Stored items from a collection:
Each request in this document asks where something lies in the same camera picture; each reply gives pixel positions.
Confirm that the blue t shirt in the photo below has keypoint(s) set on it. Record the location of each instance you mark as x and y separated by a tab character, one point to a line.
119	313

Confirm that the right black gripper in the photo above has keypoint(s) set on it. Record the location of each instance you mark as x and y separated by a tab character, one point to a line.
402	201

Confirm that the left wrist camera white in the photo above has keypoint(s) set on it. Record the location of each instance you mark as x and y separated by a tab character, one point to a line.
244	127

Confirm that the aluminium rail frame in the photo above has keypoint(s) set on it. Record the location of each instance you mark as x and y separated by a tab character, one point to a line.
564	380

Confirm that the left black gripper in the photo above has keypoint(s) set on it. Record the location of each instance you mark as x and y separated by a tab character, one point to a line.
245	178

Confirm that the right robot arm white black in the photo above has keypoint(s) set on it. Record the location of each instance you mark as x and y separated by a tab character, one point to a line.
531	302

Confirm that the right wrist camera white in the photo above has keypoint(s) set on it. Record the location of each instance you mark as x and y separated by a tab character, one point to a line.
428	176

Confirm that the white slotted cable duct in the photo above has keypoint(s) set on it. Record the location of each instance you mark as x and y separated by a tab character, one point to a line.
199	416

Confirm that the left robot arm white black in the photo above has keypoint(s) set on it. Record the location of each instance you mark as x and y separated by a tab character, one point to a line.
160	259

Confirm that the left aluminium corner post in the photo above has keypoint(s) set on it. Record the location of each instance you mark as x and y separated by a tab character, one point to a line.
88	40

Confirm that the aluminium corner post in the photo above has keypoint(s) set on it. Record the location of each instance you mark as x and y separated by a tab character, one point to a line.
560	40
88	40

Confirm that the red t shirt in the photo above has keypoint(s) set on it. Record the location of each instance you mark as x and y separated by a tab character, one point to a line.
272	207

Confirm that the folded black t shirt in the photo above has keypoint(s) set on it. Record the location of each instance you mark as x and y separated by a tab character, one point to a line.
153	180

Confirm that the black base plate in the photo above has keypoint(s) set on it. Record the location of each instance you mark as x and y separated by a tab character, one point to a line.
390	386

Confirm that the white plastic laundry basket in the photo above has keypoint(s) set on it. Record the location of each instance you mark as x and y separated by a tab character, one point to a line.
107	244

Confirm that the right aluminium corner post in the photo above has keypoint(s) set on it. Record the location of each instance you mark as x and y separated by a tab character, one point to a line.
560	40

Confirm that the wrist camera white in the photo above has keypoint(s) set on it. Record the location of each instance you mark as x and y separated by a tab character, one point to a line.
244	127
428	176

- **Exercise goal**: Make an exact copy of the records.

- **Exercise result**:
Each request in this document asks where something lies in the same camera picture; each reply gives pixel positions.
Confirm that the blue t shirt in the photo below has keypoint(s) set on it. Record the location of each instance you mark as x and y separated by a tab character, one point to a line.
119	313

Confirm that the right black gripper in the photo above has keypoint(s) set on it. Record the location of each instance you mark as x and y separated by a tab character, one point to a line.
402	201

Confirm that the left wrist camera white in the photo above has keypoint(s) set on it. Record the location of each instance you mark as x and y separated by a tab character, one point to a line.
244	127

Confirm that the aluminium rail frame in the photo above has keypoint(s) set on it. Record the location of each instance you mark as x and y separated by a tab character, one point to a line.
564	380

Confirm that the left black gripper in the photo above has keypoint(s) set on it. Record the location of each instance you mark as x and y separated by a tab character, one point to a line.
245	178

Confirm that the right robot arm white black in the photo above has keypoint(s) set on it. Record the location of each instance you mark as x and y separated by a tab character, one point to a line.
531	302

Confirm that the right wrist camera white in the photo above has keypoint(s) set on it. Record the location of each instance you mark as x and y separated by a tab character, one point to a line.
428	176

Confirm that the white slotted cable duct in the photo above has keypoint(s) set on it. Record the location of each instance you mark as x and y separated by a tab character, one point to a line.
199	416

Confirm that the left robot arm white black in the photo above has keypoint(s) set on it. Record the location of each instance you mark as x and y separated by a tab character, one point to a line.
160	259

Confirm that the left aluminium corner post in the photo above has keypoint(s) set on it. Record the location of each instance you mark as x and y separated by a tab character, one point to a line.
88	40

Confirm that the aluminium corner post in the photo above has keypoint(s) set on it. Record the location of each instance you mark as x and y separated by a tab character, one point to a line.
560	40
88	40

Confirm that the red t shirt in the photo above has keypoint(s) set on it. Record the location of each instance you mark as x and y separated by a tab character, one point to a line.
272	207

Confirm that the folded black t shirt in the photo above has keypoint(s) set on it. Record the location of each instance you mark as x and y separated by a tab character, one point to a line.
153	180

Confirm that the black base plate in the photo above has keypoint(s) set on it. Record the location of each instance you mark as x and y separated by a tab character, one point to a line.
390	386

Confirm that the white plastic laundry basket in the photo above has keypoint(s) set on it. Record the location of each instance you mark as x and y separated by a tab character, one point to a line.
107	244

Confirm that the right aluminium corner post in the photo above has keypoint(s) set on it. Record the location of each instance you mark as x and y separated by a tab character, one point to a line.
560	40

Confirm that the wrist camera white in the photo above has keypoint(s) set on it. Record the location of each instance you mark as x and y separated by a tab character, one point to a line.
244	127
428	176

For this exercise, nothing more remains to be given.